L’accord prévoit donc l’introduction de nouvelles ressources :
- Dès 2021 : une taxe sur le plastique non-recyclé ;
- Dès 2023 : une taxe carbone aux frontières ; une taxe sur les services numériques ; un mécanisme d’échange des quotas d’émission carbone ;
- Et en 2026… peut-être une taxe sur les transactions financières ?!, selon le résultat des négociations en « coopération renforcée »…
Mais la taxe sur la transactions financières était importante : elle est techniquement applicable rapidement, elle fait payer les spéculateurs, et selon son assiette elle pourrait dégager des revenus très importants… jusqu’à 57 milliards d’euros par an ! C’est l’outil idéal pour prendre en charge le remboursement de l’endettement commun.
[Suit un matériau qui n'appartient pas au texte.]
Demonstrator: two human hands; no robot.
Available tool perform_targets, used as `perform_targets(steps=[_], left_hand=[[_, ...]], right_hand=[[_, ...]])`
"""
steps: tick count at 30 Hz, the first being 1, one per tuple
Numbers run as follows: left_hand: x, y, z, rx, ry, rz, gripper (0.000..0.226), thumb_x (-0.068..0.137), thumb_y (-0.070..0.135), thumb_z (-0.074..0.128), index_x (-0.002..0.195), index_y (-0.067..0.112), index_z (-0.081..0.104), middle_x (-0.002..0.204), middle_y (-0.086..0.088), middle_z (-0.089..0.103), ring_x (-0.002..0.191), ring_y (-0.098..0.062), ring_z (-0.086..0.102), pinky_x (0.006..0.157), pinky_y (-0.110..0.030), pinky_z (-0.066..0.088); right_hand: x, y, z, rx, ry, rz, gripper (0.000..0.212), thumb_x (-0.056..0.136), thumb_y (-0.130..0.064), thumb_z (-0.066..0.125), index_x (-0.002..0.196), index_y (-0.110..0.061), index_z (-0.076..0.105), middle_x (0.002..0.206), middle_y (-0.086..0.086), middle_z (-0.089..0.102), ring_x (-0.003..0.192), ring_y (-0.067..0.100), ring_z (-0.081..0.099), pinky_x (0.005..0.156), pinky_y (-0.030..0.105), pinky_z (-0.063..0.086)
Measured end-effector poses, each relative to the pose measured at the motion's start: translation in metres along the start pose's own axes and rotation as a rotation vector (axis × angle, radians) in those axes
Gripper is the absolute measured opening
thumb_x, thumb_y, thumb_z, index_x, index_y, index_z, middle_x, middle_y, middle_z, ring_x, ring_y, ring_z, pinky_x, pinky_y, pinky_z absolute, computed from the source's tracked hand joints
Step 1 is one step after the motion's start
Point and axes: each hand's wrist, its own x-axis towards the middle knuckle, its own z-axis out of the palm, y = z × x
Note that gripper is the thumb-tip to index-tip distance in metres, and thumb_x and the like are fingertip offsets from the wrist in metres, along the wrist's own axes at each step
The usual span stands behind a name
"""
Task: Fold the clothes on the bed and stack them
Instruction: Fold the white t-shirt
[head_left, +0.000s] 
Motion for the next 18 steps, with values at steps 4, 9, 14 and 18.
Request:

En repoussant sa mise en œuvre au-delà du mandat actuel, le Conseil et la Commission envoient un très mauvais signal. Les écologistes continueront à l’introduction de la taxe sur les transactions financières, dès 2024, avec une assiette qui comprend les produits dérivés.
Les Verts demandaient aussi une taxe kérosène ainsi qu’un impôt européen sur la fortune, qui ont été malheureusement rejetés par les autres groupes politiques.
Enfin, l’accord prévoit aussi des rabais concédés à certains Etats, faisant ainsi diminuer leur contribution. Cela est un coup de pouce juste injuste à des pays radins. L’accord entérine aussi une augmentation des droits de collecte, c’est-à-dire de la part des revenus des douanes que les pays gardent pour eux, au titre de leurs « frais », au détriment, une nouvelle fois, du budget communautaire. Les Verts et le Parlement demandaient évidemment une suppression des rabais et une réduction des droits de collecte… Ces augmentations sont le symptôme d’une Europe prise au piège des égoïsmes nationaux et qui a besoins des ressources propres pour s’en sortir.
Un outil pour tenter de protéger l’État de droit
Enfin, la Commission et le Parlement souhaitaient pouvoir conditionner le versement des fonds européens au respect de l’Etat de droit et des libertés fondamentales : l’Union européenne ne peut pas tolérer des dérives anti-démocratiques en son sein, ni subventionner des régimes sur la voie de l’autoritarisme ! L’accord trouvé avec le Conseil permettra de déclencher des procédures lorsque l’Etat de droit est violé ou menacé dans des Etats, tout en protégeant les bénéficiaires finaux. Malheureusement, le mécanisme reste très dépendant des équilibres politiques, et il sera toujours difficile d’obtenir l’arrêt du versement, même quand les violations sont avérées.